The door banged on the wall, and Theresa got up and slapped the stack of books with an open hand. “Jesus Christ, can’t anyone open and close a door?”
Stevie bent over, wheezing, and hit his knees with his fist. Lynch put his arms around Andy, his back to the room, and she stood still and white. Ray could see the boy’s hands were shaking.
“What’s going on?” Ray looked from one to the other. Michelle touched Stevie’s arm and he jumped, his eyes moving wild in his head.
Theresa said, “Is it the baby? We need to call an ambulance?”
Stevie shook his head, pointed at his friend. “Man.”

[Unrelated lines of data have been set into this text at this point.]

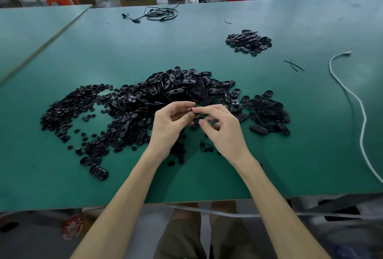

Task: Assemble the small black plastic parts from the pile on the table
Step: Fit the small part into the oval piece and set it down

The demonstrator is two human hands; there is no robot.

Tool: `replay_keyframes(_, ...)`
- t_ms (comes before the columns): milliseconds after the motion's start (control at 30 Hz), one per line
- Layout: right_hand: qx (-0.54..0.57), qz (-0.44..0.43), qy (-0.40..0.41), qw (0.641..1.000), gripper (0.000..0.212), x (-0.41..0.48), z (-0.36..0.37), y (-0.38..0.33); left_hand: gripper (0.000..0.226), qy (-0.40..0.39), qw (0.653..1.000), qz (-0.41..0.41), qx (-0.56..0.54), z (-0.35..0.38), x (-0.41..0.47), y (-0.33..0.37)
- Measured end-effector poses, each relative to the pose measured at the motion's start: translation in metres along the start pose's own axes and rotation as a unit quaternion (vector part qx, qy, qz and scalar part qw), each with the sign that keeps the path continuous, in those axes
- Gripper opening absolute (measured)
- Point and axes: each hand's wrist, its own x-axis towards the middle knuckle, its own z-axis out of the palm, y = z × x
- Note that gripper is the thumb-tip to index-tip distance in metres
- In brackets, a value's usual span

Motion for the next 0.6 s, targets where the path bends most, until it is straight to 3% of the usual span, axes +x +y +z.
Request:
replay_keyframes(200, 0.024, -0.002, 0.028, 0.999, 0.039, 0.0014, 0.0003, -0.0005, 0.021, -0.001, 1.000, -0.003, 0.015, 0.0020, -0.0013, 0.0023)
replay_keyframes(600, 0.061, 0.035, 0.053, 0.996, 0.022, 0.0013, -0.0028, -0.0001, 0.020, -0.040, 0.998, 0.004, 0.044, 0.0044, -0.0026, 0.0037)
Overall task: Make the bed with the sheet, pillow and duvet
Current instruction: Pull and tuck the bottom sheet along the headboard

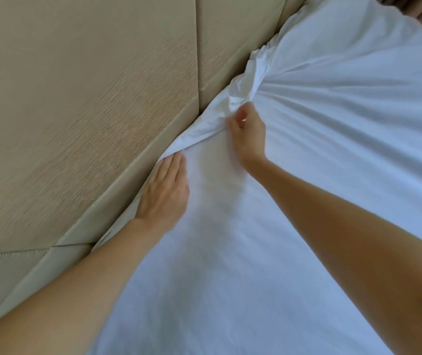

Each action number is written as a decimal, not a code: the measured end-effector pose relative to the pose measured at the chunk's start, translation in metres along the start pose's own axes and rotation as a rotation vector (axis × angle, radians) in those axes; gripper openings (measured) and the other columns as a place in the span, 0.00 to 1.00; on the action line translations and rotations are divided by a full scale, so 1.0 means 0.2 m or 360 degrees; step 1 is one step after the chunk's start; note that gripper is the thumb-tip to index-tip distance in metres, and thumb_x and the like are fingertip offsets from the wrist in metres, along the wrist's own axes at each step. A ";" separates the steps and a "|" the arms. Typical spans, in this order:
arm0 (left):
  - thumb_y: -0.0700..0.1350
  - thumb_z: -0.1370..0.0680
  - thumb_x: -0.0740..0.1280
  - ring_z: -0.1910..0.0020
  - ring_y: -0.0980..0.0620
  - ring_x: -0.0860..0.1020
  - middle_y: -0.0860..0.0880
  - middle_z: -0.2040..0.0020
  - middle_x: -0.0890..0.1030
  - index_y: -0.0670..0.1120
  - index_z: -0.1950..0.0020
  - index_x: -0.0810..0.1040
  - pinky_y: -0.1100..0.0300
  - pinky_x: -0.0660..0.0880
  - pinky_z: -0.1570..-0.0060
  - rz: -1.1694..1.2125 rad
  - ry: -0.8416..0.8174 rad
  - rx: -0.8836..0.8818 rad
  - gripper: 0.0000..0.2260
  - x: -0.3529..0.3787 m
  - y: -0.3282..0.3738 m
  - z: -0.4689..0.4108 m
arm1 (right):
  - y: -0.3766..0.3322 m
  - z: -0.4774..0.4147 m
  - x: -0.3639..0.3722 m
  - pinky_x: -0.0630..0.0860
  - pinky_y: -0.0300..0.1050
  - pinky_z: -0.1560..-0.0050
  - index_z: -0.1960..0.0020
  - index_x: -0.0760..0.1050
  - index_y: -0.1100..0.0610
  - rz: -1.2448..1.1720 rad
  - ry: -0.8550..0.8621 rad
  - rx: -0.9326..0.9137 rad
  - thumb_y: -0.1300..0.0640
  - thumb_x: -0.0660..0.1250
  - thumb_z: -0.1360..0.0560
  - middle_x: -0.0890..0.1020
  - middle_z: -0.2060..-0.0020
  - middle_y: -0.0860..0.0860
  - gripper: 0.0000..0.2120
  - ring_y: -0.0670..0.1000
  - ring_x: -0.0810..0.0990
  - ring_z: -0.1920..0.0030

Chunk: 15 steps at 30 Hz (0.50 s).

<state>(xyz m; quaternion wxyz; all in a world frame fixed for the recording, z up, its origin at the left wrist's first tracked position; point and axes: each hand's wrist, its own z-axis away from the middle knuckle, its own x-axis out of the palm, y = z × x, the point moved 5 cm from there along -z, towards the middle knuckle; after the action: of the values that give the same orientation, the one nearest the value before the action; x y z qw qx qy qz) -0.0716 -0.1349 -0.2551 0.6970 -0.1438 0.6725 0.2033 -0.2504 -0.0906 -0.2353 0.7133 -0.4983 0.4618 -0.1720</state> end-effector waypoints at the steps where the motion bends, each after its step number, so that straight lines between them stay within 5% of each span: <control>1: 0.42 0.22 0.52 0.39 0.39 0.77 0.35 0.38 0.76 0.30 0.37 0.72 0.51 0.69 0.35 -0.0002 -0.0010 -0.0012 0.21 0.01 0.00 0.01 | -0.02 0.02 0.04 0.70 0.39 0.55 0.52 0.71 0.59 0.0062 -0.0070 -0.0094 0.64 0.59 0.23 0.78 0.57 0.52 0.03 0.50 0.75 0.56; 3: 0.45 0.22 0.51 0.38 0.39 0.76 0.34 0.37 0.75 0.30 0.35 0.71 0.53 0.65 0.35 0.0044 -0.0069 -0.0031 0.23 0.01 -0.01 0.01 | -0.04 0.04 0.11 0.69 0.43 0.42 0.40 0.75 0.60 0.0187 -0.0251 -0.0229 0.66 0.55 0.22 0.79 0.43 0.54 0.15 0.52 0.76 0.43; 5: 0.48 0.22 0.48 0.34 0.41 0.72 0.35 0.32 0.71 0.31 0.32 0.68 0.56 0.61 0.33 0.0196 -0.0197 -0.0034 0.27 0.01 -0.01 -0.02 | -0.06 0.03 0.16 0.61 0.42 0.33 0.31 0.68 0.60 0.0329 -0.0444 -0.0331 0.67 0.54 0.22 0.73 0.33 0.55 0.21 0.54 0.69 0.33; 10: 0.47 0.18 0.48 0.24 0.52 0.53 0.46 0.22 0.53 0.40 0.23 0.51 0.67 0.46 0.30 0.0555 -0.0314 -0.0155 0.24 -0.03 -0.01 -0.09 | -0.01 0.00 0.20 0.40 0.48 0.27 0.24 0.53 0.56 0.0753 -0.0799 -0.0333 0.54 0.47 0.24 0.59 0.25 0.50 0.28 0.48 0.51 0.24; 15: 0.45 0.18 0.52 0.32 0.46 0.66 0.46 0.30 0.67 0.44 0.28 0.60 0.59 0.62 0.38 0.0821 -0.0397 -0.0312 0.19 -0.02 -0.04 -0.17 | 0.01 -0.02 0.20 0.36 0.50 0.27 0.23 0.51 0.53 0.1126 -0.0843 -0.0376 0.57 0.47 0.20 0.57 0.25 0.48 0.24 0.46 0.48 0.24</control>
<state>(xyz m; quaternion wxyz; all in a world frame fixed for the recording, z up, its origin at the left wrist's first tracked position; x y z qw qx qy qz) -0.0979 -0.1595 -0.2532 0.6823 -0.0088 0.5733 0.4536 -0.2343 -0.1196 -0.2571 0.7600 -0.4147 0.4217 0.2696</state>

Lynch turned, and they saw he was crying and there was a fine spray of blood across his eyes. Michelle sucked in a breath and stood up straight. They were all still for a moment. There were muted traffic sounds and a distant siren, and Andy, quiet now, turned to look at the street.
Lynch made a motion with his upper body, flexing his arms as if the sleeves of his thin jacket were too small. He smeared at his face with his hand, looked into his palm, but the blood had dried to rust. “I told that fucker. I told him he fucked with Andy again…”
Stevie spoke to the floor. “You told him. But man, Lynch.”